いいなずけ?
「あの~…近いんですけど。」
「えっ、あぁごめん。空が見たくてつい。」
「いえ。」
この人、空が好きなのかな?
空が好きな人めったにいないからなぁ。でも、クールすぎて話しにくい。
まぁ、別にいいけど。
私は、暇さえあればずっと空を眺めている。
空は人間みたいに感情を表している様だ。
お日様が出ている時は、嬉しくて笑っている。
雨の時は、悲しくて泣いている。
雷がなった時は、ものすごく怒っている。
私はそこが魅力的で好きだ。
「佐奈、一緒帰らへん?」
「あれ?もう放課後?」
「また、空ばっかり見ったんやろ?」
「うん。
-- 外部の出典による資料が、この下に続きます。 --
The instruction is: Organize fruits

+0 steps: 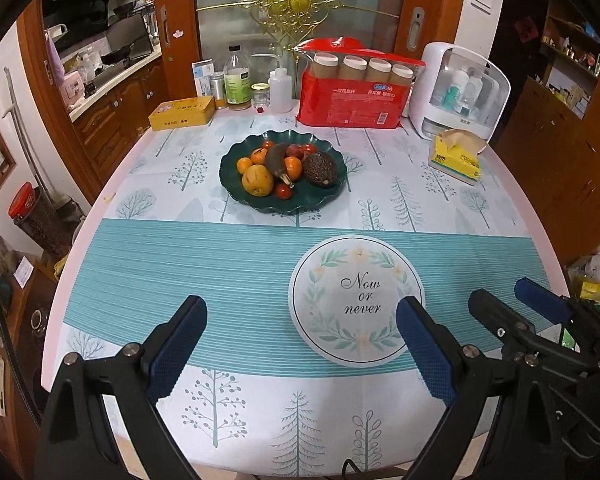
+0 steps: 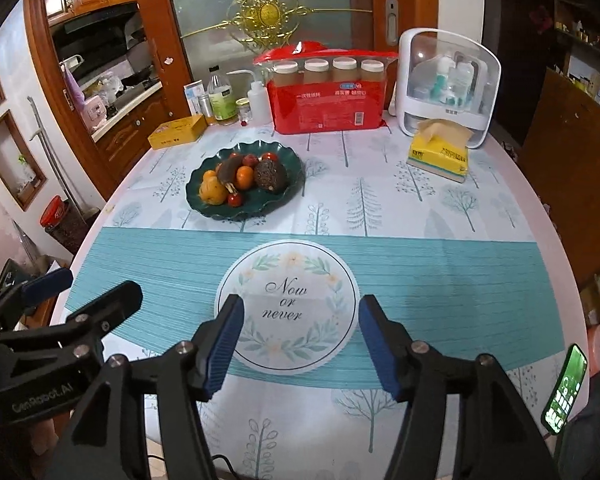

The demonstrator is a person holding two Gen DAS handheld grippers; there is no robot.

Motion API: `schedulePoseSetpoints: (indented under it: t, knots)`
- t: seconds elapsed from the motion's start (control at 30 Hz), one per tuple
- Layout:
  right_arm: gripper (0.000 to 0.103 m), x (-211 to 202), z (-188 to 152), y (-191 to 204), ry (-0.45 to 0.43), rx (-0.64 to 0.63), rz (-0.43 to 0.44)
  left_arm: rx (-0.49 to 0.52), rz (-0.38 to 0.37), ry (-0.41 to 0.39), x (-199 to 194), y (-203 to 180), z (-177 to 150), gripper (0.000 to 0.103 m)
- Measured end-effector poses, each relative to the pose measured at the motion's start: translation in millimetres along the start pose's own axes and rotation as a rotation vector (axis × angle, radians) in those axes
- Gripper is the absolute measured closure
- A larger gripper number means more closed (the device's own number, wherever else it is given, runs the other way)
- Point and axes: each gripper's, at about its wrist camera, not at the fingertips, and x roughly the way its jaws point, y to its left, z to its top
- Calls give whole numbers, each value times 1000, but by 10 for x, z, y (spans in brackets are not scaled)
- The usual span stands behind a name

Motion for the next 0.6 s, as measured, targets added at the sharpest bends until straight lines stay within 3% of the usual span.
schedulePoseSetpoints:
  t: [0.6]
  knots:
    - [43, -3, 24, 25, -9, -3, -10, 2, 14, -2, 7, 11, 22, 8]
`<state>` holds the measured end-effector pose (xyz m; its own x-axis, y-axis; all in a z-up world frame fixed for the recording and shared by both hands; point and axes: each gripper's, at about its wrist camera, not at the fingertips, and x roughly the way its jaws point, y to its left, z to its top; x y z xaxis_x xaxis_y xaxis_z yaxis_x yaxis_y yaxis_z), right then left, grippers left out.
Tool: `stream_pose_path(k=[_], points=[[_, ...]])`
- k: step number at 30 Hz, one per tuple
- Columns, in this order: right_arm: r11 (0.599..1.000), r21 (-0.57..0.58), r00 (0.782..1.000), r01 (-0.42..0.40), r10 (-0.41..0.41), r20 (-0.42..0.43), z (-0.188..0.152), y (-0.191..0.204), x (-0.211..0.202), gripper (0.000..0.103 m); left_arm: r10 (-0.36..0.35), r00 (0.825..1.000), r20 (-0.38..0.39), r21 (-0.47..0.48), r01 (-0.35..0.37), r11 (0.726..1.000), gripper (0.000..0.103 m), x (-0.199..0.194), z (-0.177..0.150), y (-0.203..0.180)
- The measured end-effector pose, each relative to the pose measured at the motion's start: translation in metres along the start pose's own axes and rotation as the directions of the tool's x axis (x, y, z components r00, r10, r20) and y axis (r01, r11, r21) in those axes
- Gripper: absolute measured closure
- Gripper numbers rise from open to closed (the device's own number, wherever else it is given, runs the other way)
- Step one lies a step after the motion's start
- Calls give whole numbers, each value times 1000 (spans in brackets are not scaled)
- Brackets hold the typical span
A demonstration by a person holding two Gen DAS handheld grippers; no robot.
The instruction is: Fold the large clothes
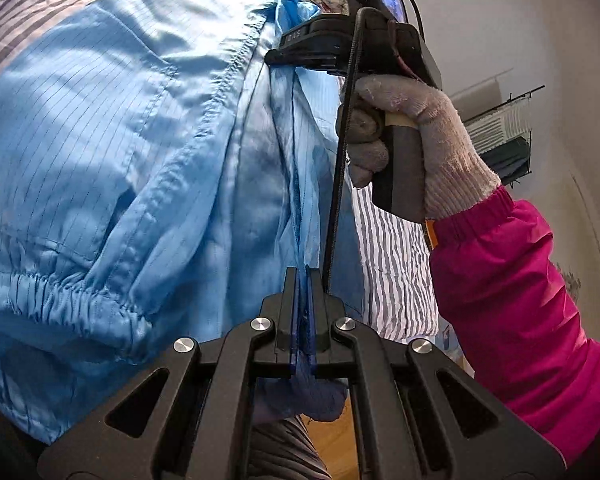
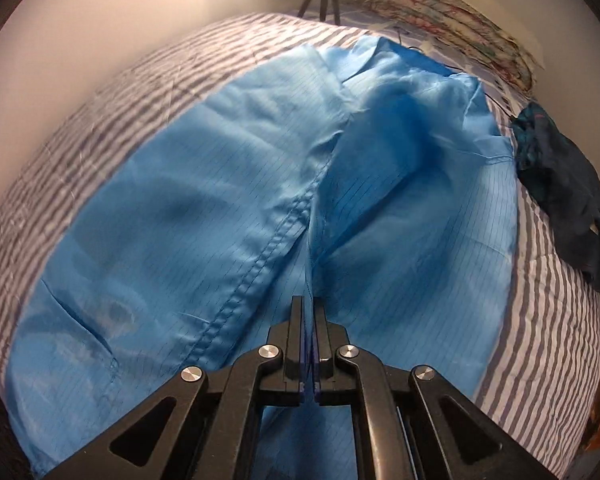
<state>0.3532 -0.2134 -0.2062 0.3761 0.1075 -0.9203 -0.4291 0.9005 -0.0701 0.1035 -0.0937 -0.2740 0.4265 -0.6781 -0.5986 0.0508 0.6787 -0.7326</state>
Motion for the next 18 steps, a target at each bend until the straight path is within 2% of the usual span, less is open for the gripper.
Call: stream_pose_path(k=[1, 2, 3, 4, 7, 9, 12, 14, 18], points=[[1000, 12, 1000, -8, 8, 5, 0, -2, -1, 102, 2, 1000, 2, -1, -2, 1000, 102, -1, 0, 0], [999, 31, 999, -29, 29, 14, -1, -6, -3, 93, 3, 1000, 4, 1, -3, 1000, 102, -1, 2, -1], [998, 51, 999, -49, 48, 21, -1, -10, -5, 74, 4, 1000, 7, 4, -4, 1000, 102, -2, 3, -1], [994, 75, 996, -81, 79, 33, -1, -15, -9, 68, 7, 1000, 13, 11, -7, 1000, 102, -4, 3, -3], [968, 154, 977, -200, 185, 107, -14, -40, -37, 69, 7, 1000, 22, 20, -8, 1000, 102, -7, 5, -4], [950, 191, 964, -248, 221, 149, -28, -55, -56, 69, 4, 1000, 24, 22, -5, 1000, 102, -12, 3, -4], [928, 226, 947, -295, 253, 199, -60, -71, -91, 68, 8, 999, 31, 24, -9, 1000, 102, -19, -2, -4], [925, 229, 943, -303, 256, 212, -79, -76, -109, 67, 21, 999, 38, 29, -22, 999, 102, -23, -4, -2], [914, 228, 933, -337, 292, 210, -131, -64, -134, 67, 82, 995, 63, 21, -84, 996, 102, -28, -9, 8]])
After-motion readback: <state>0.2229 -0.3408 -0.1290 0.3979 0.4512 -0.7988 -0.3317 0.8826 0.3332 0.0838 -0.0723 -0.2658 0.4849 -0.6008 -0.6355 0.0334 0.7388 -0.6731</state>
」
「ほんまに好きなんやね~。」
「うん。もちろんだよ。さて、帰ろっか。」
「うん。」
帰り道、雷と途中で別れ、私は空広場へ向かった。
今日も独り占め。
1番星が輝いている。
「星さん。今日も1日楽しかったよ。星さんは何をしてたの?楽しかった?」
たまに、こうやって星に話しかける。
返事は無いけど、別にいい。
少し暗くなってきたな。
帰ろう。
「ただいま~。」
「おかえりなさい。」
リビングに行くと、もう1人いた。
「お客さん?いらっ……何でいるの?」
私が見たお客さんは、黒谷青矢君だった。
でも、何で?
ここにいるの?
「あっ、佐奈。今日から一緒に暮らす事になった子よ。もう知ってるわよね?それと、あなたのいいなずけだから…。」
「いいなずけ!?意味わかんない。」
「父さんはいいなずけは早いと思ったんだが、ママが聞かなくて…。」
「パパは親バカさんだから、可愛い娘をお嫁にいかせたくないのよね~。」
「親バカって…ママ。」
私は、お父さんとお母さんがもめている間に部屋に行った。
「はぁ。頭いたっ~。」
私は、深く眠った。
「これは夢だ」と願いながら。
だけど、願いは叶わなかった。
しかも、もっと最悪な状態。
隣には、青矢君が寝ていた。
何で?
どうして?
頭が混乱してきた。
もう何がなんだか。
「よぉ。起きたか。何口をパクパクさせてんだ?」
「何で…ここに?」
声がでにくい。
「一緒に眠れって、お前の母さんが…。」
「お母さんが?」
あの親どっか頭のネジ取れてるんじゃないの?
「ん。これから一緒の部屋らしい。」
一緒?
一緒って、寝るのも、勉強もって事だよね。
もうダメ。
今日は休みだし、散歩にでも行こう。
「俺、下いとくから。着替えるんだろ?」
「あっうん。ありがとう。」
結構気がきくじゃん。
よし、サッサと着替えて、ご飯食べて出掛けよう。
ご飯も済ませ、出掛けようとした。
だけど、青矢君に捕まってしまった。